I'm reminded of something one of my pharmaceutical colleagues said once.  He was a brilliant man: he had completed a medical degree with a speciality in oncology, a dental degree with a specialty in oral surgery, and a PhD in Pharmacology, and had taught pharmacology in university.  We were having a discussion about the whole thorny issue of "compassionate use" and "right-to-try" movements, and he said that one's "right" to try an untested drug, often infringes on the "right" of someone else to safe- and effective medical care, and - definitely - on the rights of others to ensure that that care is safe- and effective. 

We, often, forget that in championing our "rights" to do something, we trample on the "rights" of others to something else.

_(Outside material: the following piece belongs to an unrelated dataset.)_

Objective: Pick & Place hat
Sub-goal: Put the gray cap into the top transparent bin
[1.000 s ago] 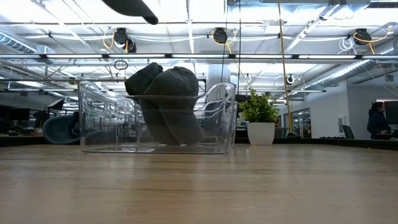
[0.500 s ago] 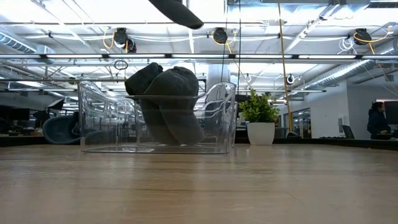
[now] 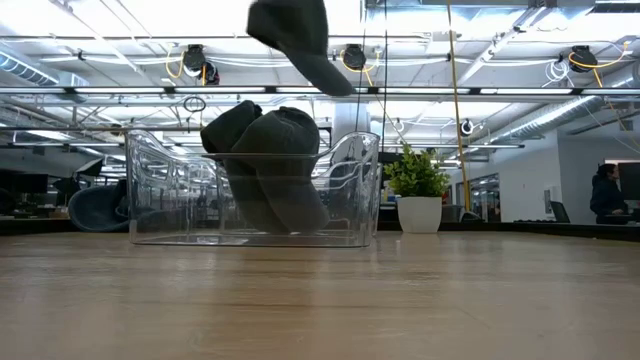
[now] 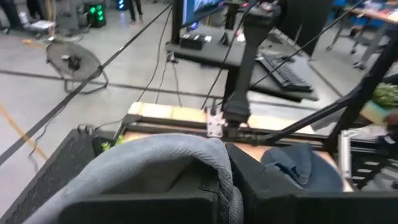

Just ran across this study about LDN and the immune system: http://www.ncbi.nlm.nih.gov/pubmed/24455776

"Our study has provided meaningful mode of action on the role of LDN in immunoregulation, and rationale on future application of LDN for enhancing host immunity in cancer therapy and potent use in the design of DC-based vaccines for a number of diseases."

I think the Science Daily article about OGR and triple neg BC had the wrong study linked to it at the bottom (that was related to ovarian cancer.) I found the abstract for the right study on pubmed:  http://www.ncbi.nlm.nih.gov/pubmed/23918871

It mentions that, "TNBC cell lines MDA-MD-231 and BT-20, as well as human breast cancer cells SK-BR-3 and MCF-7, were examined for the presence of pentapeptide and receptors, as well as their response to OGF." But then it says nothing on what the results were for the HER2+ line (SK-BR-3) or the ER+ line (MCF-7). Weird.